What you need to do: Everything from the first line below through the line with "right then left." is to be transcribed exactly, and nothing past it.

Collected data:

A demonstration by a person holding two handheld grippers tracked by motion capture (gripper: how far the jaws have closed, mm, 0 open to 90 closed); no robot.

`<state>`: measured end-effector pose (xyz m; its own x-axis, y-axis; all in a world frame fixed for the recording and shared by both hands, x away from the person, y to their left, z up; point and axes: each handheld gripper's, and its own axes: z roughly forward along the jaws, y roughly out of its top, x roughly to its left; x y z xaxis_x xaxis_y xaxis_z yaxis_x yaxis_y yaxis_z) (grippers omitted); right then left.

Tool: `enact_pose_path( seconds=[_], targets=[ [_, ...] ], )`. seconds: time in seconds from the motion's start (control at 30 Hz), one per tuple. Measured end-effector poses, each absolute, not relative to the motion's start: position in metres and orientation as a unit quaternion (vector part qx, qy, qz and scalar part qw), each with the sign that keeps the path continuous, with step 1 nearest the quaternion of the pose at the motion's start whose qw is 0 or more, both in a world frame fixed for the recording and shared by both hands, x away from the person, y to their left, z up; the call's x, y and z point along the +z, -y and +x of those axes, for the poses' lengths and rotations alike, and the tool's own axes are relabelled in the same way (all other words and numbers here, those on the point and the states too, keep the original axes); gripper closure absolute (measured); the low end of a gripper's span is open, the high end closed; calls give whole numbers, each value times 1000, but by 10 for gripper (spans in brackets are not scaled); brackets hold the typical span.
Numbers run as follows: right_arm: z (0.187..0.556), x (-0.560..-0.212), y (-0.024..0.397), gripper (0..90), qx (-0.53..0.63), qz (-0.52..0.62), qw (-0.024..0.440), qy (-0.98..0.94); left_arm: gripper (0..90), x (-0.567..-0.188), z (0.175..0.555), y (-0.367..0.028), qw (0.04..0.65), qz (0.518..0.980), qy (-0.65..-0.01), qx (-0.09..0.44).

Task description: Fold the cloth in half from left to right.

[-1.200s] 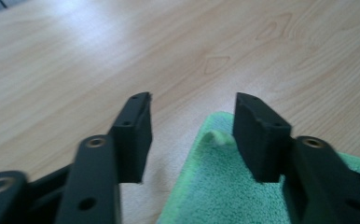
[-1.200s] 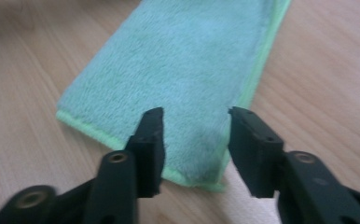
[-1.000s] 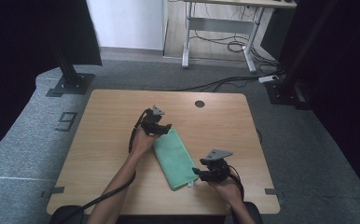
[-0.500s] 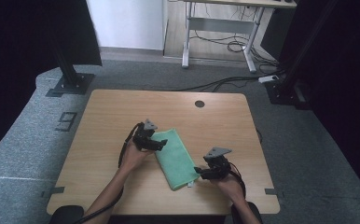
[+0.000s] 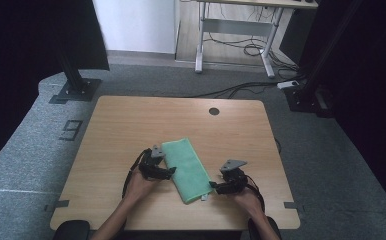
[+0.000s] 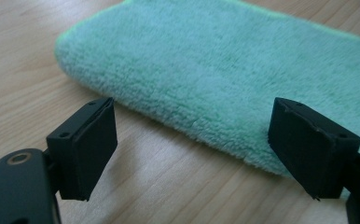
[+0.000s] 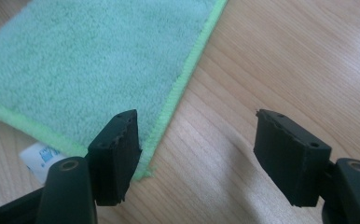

Answer to the problem:
A demonstration by a person holding two handheld grippers tracked by motion capture (gripper: how far the jaws have closed, mm, 0 open to 90 closed); no robot.

`<state>`: measured end-effector pose (xyz m; its own x-axis, y-axis; all in a world frame fixed for the recording and shared by both hands, x away from the person, y to their left, z up; point and axes: each handheld gripper's, and its own axes: z roughly forward along the jaws, y roughly out of its top, x roughly to its left; x y z xaxis_x xaxis_y xaxis_z yaxis_x yaxis_y yaxis_z) (grippers omitted); right then left.

What was produced is the complete output.